→ EXERCISE REQUIREMENTS
Write the listing out again word for word, skipping each picture.

→ SOURCE DATA
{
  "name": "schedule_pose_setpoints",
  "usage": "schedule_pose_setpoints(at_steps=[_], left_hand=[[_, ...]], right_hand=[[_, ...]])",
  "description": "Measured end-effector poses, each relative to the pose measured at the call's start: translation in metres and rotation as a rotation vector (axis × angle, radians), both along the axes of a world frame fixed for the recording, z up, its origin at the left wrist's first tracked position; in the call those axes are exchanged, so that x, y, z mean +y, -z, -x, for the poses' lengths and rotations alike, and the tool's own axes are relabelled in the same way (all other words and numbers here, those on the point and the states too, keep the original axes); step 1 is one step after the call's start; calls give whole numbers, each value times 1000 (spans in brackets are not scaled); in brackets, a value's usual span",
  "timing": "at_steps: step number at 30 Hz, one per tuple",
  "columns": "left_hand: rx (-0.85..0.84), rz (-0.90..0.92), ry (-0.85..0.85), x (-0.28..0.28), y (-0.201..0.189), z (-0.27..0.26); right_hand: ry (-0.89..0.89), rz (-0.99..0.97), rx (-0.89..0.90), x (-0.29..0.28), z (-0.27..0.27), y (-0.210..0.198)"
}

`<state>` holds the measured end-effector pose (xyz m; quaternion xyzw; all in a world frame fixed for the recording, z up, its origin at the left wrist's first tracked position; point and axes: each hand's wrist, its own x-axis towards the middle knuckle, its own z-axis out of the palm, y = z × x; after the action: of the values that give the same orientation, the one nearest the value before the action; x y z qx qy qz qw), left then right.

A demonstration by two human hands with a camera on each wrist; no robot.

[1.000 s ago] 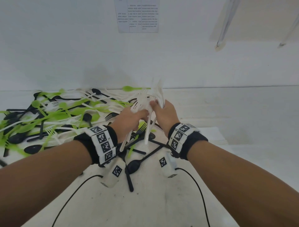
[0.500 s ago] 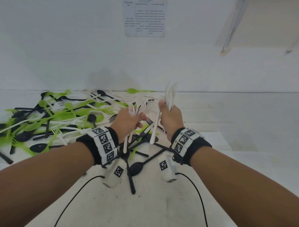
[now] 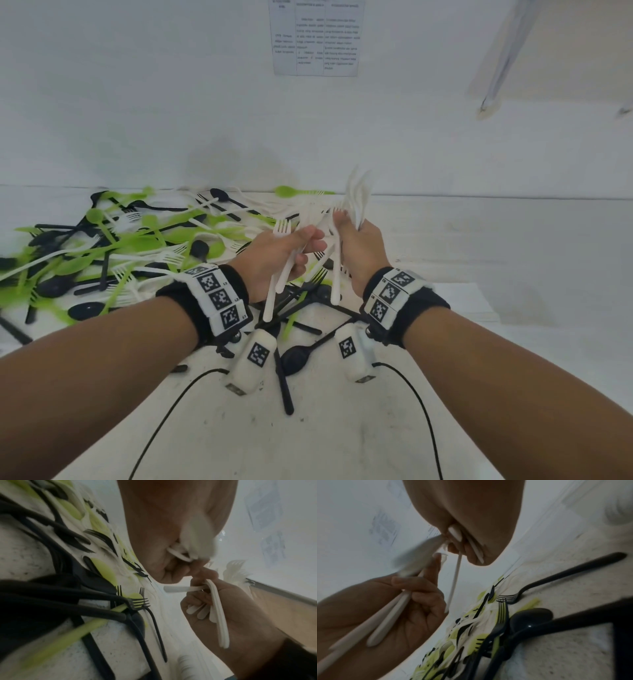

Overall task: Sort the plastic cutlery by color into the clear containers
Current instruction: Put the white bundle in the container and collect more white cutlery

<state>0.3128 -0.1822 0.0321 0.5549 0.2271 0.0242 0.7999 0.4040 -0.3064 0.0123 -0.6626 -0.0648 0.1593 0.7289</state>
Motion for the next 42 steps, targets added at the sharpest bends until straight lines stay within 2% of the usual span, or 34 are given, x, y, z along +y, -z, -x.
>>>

→ RESULT FOR THIS EXERCISE
{
  "name": "schedule_pose_setpoints",
  "usage": "schedule_pose_setpoints(at_steps=[_], left_hand=[[_, ...]], right_hand=[[_, ...]])",
  "description": "Measured end-effector poses, each relative to the pose measured at the call's start: translation in metres and rotation as a rotation vector (axis × angle, radians), both along the axes of a world frame fixed for the recording, z up, its origin at the left wrist's first tracked position; in the call those axes are exchanged, so that x, y, z mean +y, -z, -x, for the poses' lengths and rotations alike, and the tool's own axes are relabelled in the same way (all other words and numbers here, those on the point and the states too, keep the original axes); step 1 is one step after the call's start; calls give whole numbers, each value times 1000 (spans in brackets are not scaled); in brackets, a value's usual span",
  "timing": "at_steps: step number at 30 Hz, one per tuple",
  "columns": "left_hand: rx (-0.85..0.84), rz (-0.90..0.92), ry (-0.85..0.85), x (-0.28..0.28), y (-0.201..0.189), z (-0.27..0.26); right_hand: ry (-0.89..0.89), rz (-0.99..0.97), rx (-0.89..0.90), x (-0.29..0.28), z (-0.27..0.27), y (-0.210..0.198)"
}

`<state>` holds the measured end-effector pose (xyz m; quaternion xyzw; all in a world frame fixed for the recording, z up, its origin at the left wrist's first tracked position; point and axes: each hand's wrist, its own x-axis towards the middle knuckle, its own z-axis out of the palm, y = z × x; after the action: of the values that give the same orientation, the one nearest the value before the action; x y z qx qy qz qw), left then right.

A demonstration by two human hands with a camera on each wrist; no robot.

[1.000 s ago] 
[0.500 s ago] 
[now] 

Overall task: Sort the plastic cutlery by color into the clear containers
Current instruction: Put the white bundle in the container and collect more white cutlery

<state>0.3128 -0.1822 0.0321 0.5549 0.2271 0.0242 0.7999 0.4040 -0.3064 0.0123 -0.6626 -0.0648 0.1593 0.7289</state>
Motion for the next 42 steps, targets added at the sharpest bends until straight lines stay within 2% of the usual span, or 34 are given, x, y, z along +y, -z, -x.
>>>

Besides this answer, the exercise requires nothing else.